* TASK STATEMENT: All entries below must be output word for word, and the pictures left behind.

* DATA PROVIDED:

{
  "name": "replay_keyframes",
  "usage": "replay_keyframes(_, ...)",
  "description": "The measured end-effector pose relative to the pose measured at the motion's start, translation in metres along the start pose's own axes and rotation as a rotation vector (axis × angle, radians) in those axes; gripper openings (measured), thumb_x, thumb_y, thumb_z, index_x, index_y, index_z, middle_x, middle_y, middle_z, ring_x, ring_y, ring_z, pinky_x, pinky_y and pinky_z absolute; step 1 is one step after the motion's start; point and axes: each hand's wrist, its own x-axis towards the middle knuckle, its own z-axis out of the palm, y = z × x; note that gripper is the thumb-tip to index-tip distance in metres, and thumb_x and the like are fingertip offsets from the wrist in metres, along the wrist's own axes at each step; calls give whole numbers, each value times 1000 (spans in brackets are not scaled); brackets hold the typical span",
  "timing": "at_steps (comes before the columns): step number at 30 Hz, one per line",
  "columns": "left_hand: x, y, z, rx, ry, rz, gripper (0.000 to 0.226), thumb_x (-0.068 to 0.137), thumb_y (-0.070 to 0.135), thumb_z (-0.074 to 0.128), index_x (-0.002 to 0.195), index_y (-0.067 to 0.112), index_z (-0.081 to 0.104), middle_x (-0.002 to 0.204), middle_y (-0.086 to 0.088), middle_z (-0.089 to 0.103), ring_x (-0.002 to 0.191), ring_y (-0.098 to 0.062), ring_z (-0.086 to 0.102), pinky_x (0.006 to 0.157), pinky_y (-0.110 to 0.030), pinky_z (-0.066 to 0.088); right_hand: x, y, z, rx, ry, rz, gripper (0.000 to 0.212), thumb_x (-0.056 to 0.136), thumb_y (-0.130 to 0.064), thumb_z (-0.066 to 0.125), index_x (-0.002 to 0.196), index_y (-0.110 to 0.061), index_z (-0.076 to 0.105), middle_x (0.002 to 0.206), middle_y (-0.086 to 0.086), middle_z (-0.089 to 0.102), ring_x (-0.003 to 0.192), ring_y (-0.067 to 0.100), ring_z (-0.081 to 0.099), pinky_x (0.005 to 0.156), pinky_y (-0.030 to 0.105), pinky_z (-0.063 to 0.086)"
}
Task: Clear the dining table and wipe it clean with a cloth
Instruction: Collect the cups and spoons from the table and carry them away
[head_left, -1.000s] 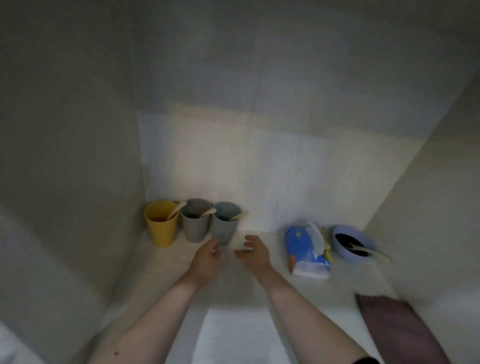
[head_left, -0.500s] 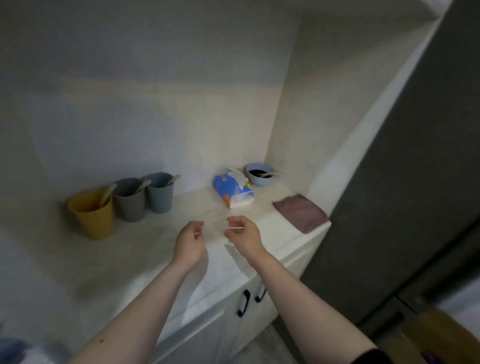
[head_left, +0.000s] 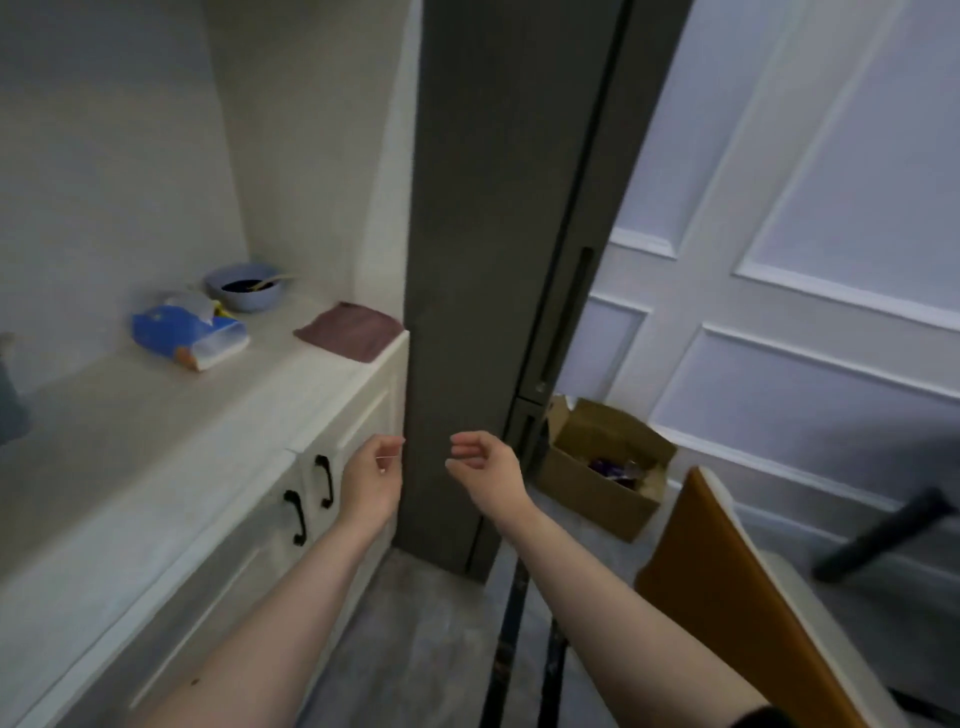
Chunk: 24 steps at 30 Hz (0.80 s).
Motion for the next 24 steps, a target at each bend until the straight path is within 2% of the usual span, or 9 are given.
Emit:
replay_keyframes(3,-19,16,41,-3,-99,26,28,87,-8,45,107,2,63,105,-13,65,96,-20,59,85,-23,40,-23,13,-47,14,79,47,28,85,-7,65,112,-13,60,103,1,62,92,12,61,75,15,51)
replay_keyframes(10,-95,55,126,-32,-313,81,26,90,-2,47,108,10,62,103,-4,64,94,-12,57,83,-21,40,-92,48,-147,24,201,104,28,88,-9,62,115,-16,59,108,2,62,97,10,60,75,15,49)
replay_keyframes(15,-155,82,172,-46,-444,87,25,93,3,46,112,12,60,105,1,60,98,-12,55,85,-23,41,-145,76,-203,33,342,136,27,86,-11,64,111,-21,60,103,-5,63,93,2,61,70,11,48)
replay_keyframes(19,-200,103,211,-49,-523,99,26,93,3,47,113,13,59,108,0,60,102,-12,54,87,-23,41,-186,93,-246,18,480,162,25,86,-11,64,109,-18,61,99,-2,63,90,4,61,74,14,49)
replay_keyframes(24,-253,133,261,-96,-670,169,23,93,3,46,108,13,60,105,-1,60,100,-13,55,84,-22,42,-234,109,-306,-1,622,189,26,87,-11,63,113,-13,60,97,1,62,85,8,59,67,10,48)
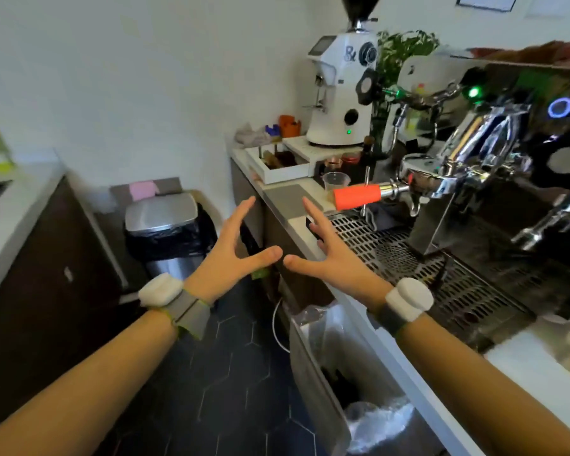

* TASK RESPONSE:
{
  "name": "replay_keyframes",
  "usage": "replay_keyframes(_, ...)",
  "description": "The measured end-effector pose relative to the pose measured at the motion's start, translation in metres along the start pose's own axes and rotation as a rotation vector (axis × angle, radians) in those axes; gripper openings (measured), thumb_x, thumb_y, thumb_z, index_x, index_y, index_z, middle_x, middle_y, middle_z, ring_x, ring_y, ring_z, pinky_x, pinky_y and pinky_z absolute; step 1 is one step after the motion's start; point and axes: each hand's wrist, its own x-axis towards the middle knuckle, its own z-axis out of the palm, y = z × x; note that gripper is the thumb-tip to index-tip distance in metres, and thumb_x and the like are fingertip offsets from the wrist in metres, along the wrist's own axes at each step; calls give whole numbers, each value times 1000 (spans in brackets are not scaled); brackets hold the typical span",
  "timing": "at_steps (comes before the columns): step number at 30 Hz, one per line",
  "columns": "left_hand: x, y, z, rx, ry, rz, gripper (0.000 to 0.226), thumb_x (-0.068 to 0.137), thumb_y (-0.070 to 0.135), thumb_z (-0.074 to 0.128), index_x (-0.002 to 0.195), index_y (-0.067 to 0.112), index_z (-0.081 to 0.104), middle_x (-0.002 to 0.204), middle_y (-0.086 to 0.088), middle_z (-0.089 to 0.103), ring_x (-0.002 to 0.191), ring_y (-0.098 to 0.062), ring_z (-0.086 to 0.102), pinky_x (0.006 to 0.157), pinky_y (-0.110 to 0.030), pinky_z (-0.066 to 0.088); right_hand: x, y, z, rx, ry, rz, gripper (0.000 to 0.212), thumb_x (-0.056 to 0.136), thumb_y (-0.130 to 0.064), thumb_z (-0.066 to 0.125), index_x (-0.002 to 0.196), index_y (-0.110 to 0.061), index_z (-0.076 to 0.105), middle_x (0.002 to 0.206), middle_y (-0.086 to 0.086), middle_z (-0.089 to 0.102), ring_x (-0.003 to 0.192), ring_y (-0.067 to 0.100), ring_z (-0.081 to 0.099), pinky_x (0.005 to 0.156), pinky_y (-0.030 to 0.105), pinky_z (-0.063 to 0.086)"
}
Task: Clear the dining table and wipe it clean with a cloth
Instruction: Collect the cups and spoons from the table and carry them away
[head_left, -1.000s] 
[head_left, -0.500s] 
[head_left, +0.000s] 
Chunk: 24 steps at 30 Hz (0.80 s).
Motion for the next 24 steps, a target at each bend until the straight path is within 2% of the usual span, or 9 are given.
Emit:
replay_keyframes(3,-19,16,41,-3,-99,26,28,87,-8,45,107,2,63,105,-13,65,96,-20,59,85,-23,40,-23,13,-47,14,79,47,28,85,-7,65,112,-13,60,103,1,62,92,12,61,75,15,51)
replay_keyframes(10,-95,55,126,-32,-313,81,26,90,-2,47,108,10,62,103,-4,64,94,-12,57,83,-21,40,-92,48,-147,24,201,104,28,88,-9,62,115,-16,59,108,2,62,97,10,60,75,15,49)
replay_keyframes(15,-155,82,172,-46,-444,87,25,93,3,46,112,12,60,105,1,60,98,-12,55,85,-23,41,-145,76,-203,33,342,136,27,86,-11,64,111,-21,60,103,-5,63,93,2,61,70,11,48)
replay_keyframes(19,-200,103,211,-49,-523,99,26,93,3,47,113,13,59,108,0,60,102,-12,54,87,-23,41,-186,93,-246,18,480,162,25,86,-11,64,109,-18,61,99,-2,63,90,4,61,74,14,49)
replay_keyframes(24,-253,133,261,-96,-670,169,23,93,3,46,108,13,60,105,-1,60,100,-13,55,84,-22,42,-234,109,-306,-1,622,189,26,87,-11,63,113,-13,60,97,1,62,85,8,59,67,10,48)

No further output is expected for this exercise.